#### What is needed
Return only the lines of the listing below that run from the line with "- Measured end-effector" through the line with "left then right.", both ends included, exactly as written.

#### Provided data
Start of Block

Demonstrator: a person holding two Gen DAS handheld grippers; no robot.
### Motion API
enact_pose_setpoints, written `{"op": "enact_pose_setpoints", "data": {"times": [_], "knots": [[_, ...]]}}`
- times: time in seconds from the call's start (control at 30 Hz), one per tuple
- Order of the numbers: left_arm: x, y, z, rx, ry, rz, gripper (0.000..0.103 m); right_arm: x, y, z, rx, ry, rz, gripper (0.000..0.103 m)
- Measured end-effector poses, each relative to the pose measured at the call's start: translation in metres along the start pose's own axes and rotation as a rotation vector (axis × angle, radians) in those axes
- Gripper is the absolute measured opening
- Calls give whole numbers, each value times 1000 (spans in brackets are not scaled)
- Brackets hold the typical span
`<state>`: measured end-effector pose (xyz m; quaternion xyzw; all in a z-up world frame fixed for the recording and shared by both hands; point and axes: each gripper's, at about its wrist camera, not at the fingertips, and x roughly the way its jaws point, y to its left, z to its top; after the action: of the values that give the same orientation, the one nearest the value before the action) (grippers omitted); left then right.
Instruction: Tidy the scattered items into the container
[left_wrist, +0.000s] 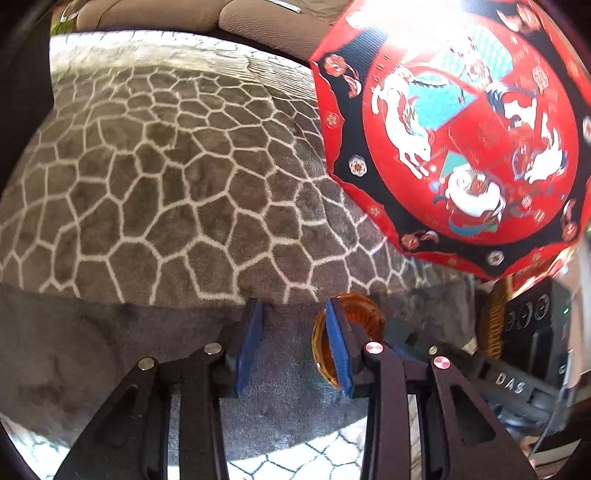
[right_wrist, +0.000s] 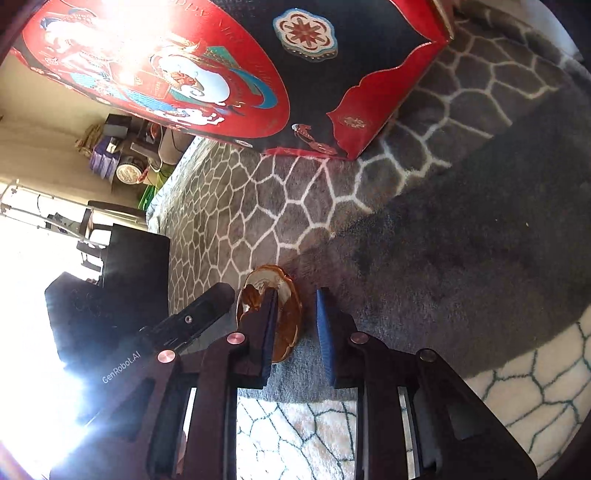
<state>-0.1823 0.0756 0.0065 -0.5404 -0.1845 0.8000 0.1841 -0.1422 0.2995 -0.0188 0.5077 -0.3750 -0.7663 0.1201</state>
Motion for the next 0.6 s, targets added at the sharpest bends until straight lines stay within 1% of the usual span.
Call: {"op": "enact_pose_setpoints", "data": {"times": [0.07, 0.13, 0.17, 0.2, 0.23, 0.37, 0.4, 0.43, 0.47, 0.53, 0.6], "knots": [[-2, 2, -1, -12, -1, -17, 36, 2, 3, -2, -12, 6, -4, 21], [-5, 8, -3, -55, 5, -49, 37, 3, 4, -2, -15, 7, -1, 21], [-6, 12, -3, -77, 11, -76, 38, 3, 4, -2, -12, 8, 5, 21], [-7, 16, -5, -96, 16, -110, 45, 4, 4, -2, -9, 9, 13, 21], [-7, 19, -6, -112, 17, -145, 49, 6, 5, -2, -7, 11, 17, 21], [-1, 21, -10, -171, 57, -242, 48, 8, 4, -3, 8, 9, 20, 19], [2, 17, -10, -168, 68, -243, 39, 8, 2, -3, 22, 5, 22, 19], [5, 14, -11, -162, 81, -233, 18, 7, 0, -3, 35, 1, 25, 19], [8, 14, -12, -163, 94, -215, 15, 7, -2, -3, 43, 2, 32, 17], [7, 18, -9, -197, 90, -232, 14, 8, -2, -4, 33, 4, 29, 17], [5, 19, -8, -197, 92, -233, 14, 9, 4, -5, 13, 6, 14, 17]]}}
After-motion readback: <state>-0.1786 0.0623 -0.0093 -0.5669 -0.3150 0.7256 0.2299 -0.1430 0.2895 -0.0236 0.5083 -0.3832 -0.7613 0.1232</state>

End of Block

#### Result of this task
- Measured end-effector poses, each relative to the pose measured at the call's start: translation in metres along the start pose's own axes and rotation as a rotation vector (axis × angle, radians) in those axes
- Gripper is the absolute measured opening
- Calls give whole numbers, each value times 1000 (spans in brackets are not scaled)
- Brackets hold the typical span
`<state>`: measured end-effector pose (xyz m; quaternion xyzw; all in a z-up world frame fixed for the recording and shared by both hands; point and axes: each gripper's, at about its wrist camera, not at the fingertips, and x roughly the way its jaws point, y to its left, z to its top; after the action: of the values that give the same orientation, the one nearest the value before the action) (grippers omitted); left then right.

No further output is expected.